Микеня вывел гостей на берег Дона, посадил в лодку, сам сел за весла. В том месте, где река делала поворот, посредине — ма- люхонький островок сажен сорок в длину и столько же в ширину. Зарос он густым ивняком, берега песчаные, сухие. Посреди островка — землянка. Встретил их лохматый, одноглазый мужик, провел по ступеням вниз, открыл скрипучую дверь. Внутри землянка просторна, стены забраны дубовыми лубками, на длинном столе горит жировой светильник. С нар поднялся человек.
— Вот он гость из Москвы,— сказал Микеня.— Прошу любить, и жаловать.

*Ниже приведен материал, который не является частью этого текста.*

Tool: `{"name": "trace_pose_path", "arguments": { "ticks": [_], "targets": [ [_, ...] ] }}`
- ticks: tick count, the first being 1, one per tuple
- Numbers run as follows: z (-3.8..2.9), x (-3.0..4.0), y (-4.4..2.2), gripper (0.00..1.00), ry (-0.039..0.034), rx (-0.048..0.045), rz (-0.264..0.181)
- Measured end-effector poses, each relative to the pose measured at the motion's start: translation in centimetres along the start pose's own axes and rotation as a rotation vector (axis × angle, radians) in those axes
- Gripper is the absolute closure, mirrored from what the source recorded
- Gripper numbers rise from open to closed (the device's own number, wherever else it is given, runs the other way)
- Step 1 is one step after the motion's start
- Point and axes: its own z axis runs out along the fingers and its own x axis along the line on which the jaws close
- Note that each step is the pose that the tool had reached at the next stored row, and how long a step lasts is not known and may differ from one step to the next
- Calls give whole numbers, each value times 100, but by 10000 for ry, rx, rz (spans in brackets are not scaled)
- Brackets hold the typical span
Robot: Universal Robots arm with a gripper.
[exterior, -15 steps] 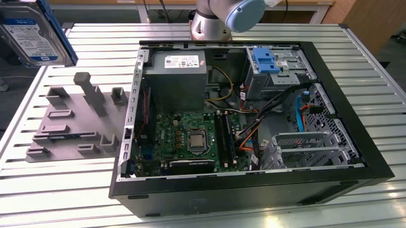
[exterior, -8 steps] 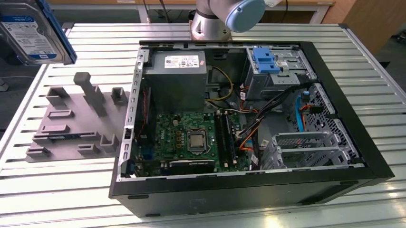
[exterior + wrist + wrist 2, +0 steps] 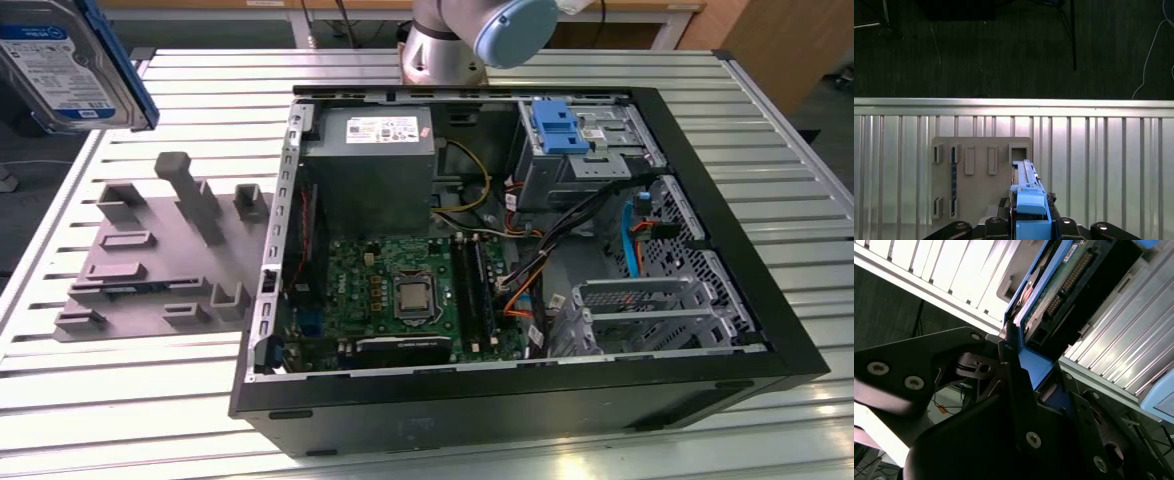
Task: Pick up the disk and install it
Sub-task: 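Pick up the disk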
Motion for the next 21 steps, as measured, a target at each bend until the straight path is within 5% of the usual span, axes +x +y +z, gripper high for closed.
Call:
{"name": "trace_pose_path", "arguments": {
  "ticks": [21],
  "targets": [
    [-197, -4, 1, 64, 0, 0, 0]
  ]
}}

Посланник великого князя оказался молодым дьяком от Васьки Мамырева, назвался Данилой Свечкиным. Пока атаман, Ивашка и Ешка здоровались с ним, одноглазый наставил на стол жареного мяса, хлеба, вина и гору сушеной рыбы.
— Иди и смотри,— сказал Микеня одноглазому.— Чтоб ни одна живая душа...
Одноглазый понимающе кивнул головой и вышел.
Микеня начал было разливать вино по чаркам, но Ивашка положил ему руку на плечо, сказал:
— Погоди. Разговор, ради которого мы приехали, надо вести на светлую голову и голодное брюхо. Ты сперва вот что мне скажи: почему у тебя на стану тишина такая? Где твоя ватага?
— «Где, где»? Ушла ватага,— пробормотал Микеня и глянул искоса на Свечкина.
— Куда ушла?
— На Сарай-Берке ушла. Два дня тому.
— Моя душа чуяла,— сказал атаман.— Разве мы так договаривались? Ты своевольничать в своих делах можешь, а кто тебе общие замыслы рушить позволил?! Давно посла тут держишь?
— Пятые сутки.
— Запер его на острову, а сам разбойничать?! — заорал Ивашка.
— Сказано — мытарь и фарисей,— заключил Ешка.
— Ну што вы разорались,— Микеня ухмыльнулся.— Я волю государя сполнил — только и всего. Скажи, Данила, что князь великий повелел?
— Иван Васильевич приказал вам пойти на Сарай-Берке и столицу хана разметать и пограбить.
— Слыхали? И пограбить. А ты же, атаман, грабить не дозволяешь, да и не умеешь. Ты же святой Василий Победоносец...
— Зубы не скаль, говори по делу,— прервал Микеню Ивашка.
— Хорошо. По делу так по делу. Пошли бы мы всей оравой на Берке, а поскольку там, окромя хатуней, стариков да сопливых ре бятишек, нет никого — дел для нас на одни сутки. А потом што? Потом бы стали твои святые ватажнички баб щупать, да добро награбленное делить, да татарчат резать, поскольку злость, накопленную за годы, надо на ком-то излить. И к той поре, когда Ахмат пошлет на выручку тысяч пять, а то и боле конников, ты бы пыдохся, как кувшин без затычки, а ватажники твои перепились бы и слушаться тебя не стали бы. Поскольку ты с такой-то силой в открытые ворота бы вломился. Я все это Даниле и рассказал. И порешили мы послать в Берке моих обормотов, они, грешные, всю вину перед богом, перед великим князем и особливо перед Авилляр-пашой на себя примут. А ты выводи свое воинство на ІІахнутцев шлях, к курганам, сокрой его меж холмами да и жди, когда ханская выручка на Берке поскачет. А дождавшись, в спину его и ударь. И тогда победа будет верная. Вот сейчас мои горлохваты, наверно, Сарай уже грабят, ордынские гонцы, должно быть, к хану за выручкой уже умчались. Через суток трое они будут там, а еще через трое — у курганов появится ханская конница. За пять-шесть ден ты вполне туда и подоспеешь. А орать-то каждый умеет.